- [WHAT TO PRODUCE]
From the line containing "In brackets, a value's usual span" down to the last line of the material, output each line exactly as it appears, excluding pictures.

————

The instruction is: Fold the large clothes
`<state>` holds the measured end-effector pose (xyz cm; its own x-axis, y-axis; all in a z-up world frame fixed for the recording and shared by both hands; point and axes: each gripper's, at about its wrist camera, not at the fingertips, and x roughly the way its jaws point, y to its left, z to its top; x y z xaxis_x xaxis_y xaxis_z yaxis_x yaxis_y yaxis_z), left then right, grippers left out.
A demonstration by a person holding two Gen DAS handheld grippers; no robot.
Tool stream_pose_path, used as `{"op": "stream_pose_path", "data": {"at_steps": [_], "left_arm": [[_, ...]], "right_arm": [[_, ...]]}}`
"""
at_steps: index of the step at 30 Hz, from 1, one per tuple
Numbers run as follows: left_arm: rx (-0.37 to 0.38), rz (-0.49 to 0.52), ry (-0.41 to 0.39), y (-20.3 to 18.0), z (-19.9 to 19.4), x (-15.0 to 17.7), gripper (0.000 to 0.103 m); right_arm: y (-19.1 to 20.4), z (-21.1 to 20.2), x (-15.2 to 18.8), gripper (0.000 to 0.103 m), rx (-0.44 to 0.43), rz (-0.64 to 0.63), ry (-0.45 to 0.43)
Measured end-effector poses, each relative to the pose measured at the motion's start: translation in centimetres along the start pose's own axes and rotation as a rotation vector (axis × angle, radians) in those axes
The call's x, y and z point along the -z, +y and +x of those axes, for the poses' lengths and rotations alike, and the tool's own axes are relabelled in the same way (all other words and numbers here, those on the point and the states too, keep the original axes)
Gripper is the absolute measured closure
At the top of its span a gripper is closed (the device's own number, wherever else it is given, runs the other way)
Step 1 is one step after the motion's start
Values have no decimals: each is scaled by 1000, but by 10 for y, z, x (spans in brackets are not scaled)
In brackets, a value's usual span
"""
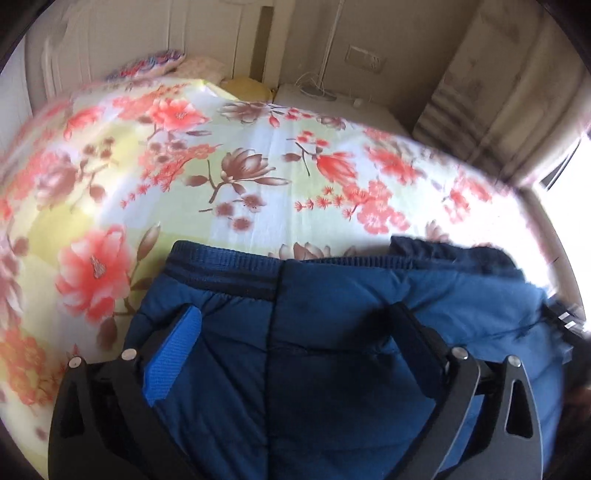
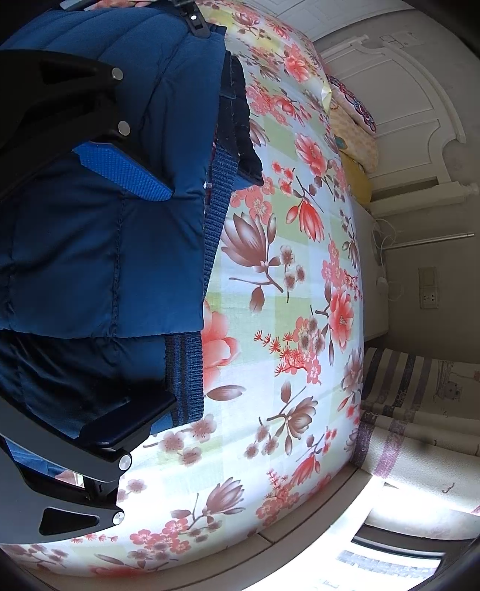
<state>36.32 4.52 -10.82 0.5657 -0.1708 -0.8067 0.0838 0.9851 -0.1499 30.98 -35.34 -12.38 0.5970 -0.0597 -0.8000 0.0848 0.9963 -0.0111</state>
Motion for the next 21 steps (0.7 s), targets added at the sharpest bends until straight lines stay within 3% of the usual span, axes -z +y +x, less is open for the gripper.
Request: {"op": "stream_pose_path", "data": {"at_steps": [2, 4, 7, 10, 12, 13, 16, 21], "left_arm": [[-13, 9, -2, -1, 2, -1, 2], [-3, 2, -7, 1, 2, -1, 2], [-17, 12, -7, -1, 2, 2, 2], [-12, 8, -8, -1, 1, 3, 2], [-8, 4, -9, -1, 0, 3, 2], [-5, 3, -9, -1, 1, 3, 2], [3, -3, -9, 0, 1, 3, 2], [8, -5, -11, 3, 0, 3, 2]], "right_arm": [[3, -8, -2, 5, 42, -18, -20], [23, -37, 0, 5, 106, -67, -112], [67, -74, 5, 5, 31, -178, -202], [143, -80, 21, 5, -102, -412, -156], [174, -62, 36, 5, -116, -505, -89], [188, -44, 46, 5, -76, -567, -50], [175, -38, 41, 5, -122, -499, -36], [105, -49, 32, 5, 14, -340, -78]]}}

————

- [YOUR SOLUTION]
In brackets, a value's usual span
"""
<state>36.32 4.52 -10.82 0.5657 -0.1708 -0.8067 0.0838 0.9851 -0.1499 30.98 -35.34 -12.38 0.5970 -0.0597 -0.8000 0.0848 0.9963 -0.0111</state>
Motion for the next 21 steps (0.7 s), targets added at the sharpest bends until straight lines stay within 3% of the usual span, axes -z +y +x, less is open for the gripper.
Request: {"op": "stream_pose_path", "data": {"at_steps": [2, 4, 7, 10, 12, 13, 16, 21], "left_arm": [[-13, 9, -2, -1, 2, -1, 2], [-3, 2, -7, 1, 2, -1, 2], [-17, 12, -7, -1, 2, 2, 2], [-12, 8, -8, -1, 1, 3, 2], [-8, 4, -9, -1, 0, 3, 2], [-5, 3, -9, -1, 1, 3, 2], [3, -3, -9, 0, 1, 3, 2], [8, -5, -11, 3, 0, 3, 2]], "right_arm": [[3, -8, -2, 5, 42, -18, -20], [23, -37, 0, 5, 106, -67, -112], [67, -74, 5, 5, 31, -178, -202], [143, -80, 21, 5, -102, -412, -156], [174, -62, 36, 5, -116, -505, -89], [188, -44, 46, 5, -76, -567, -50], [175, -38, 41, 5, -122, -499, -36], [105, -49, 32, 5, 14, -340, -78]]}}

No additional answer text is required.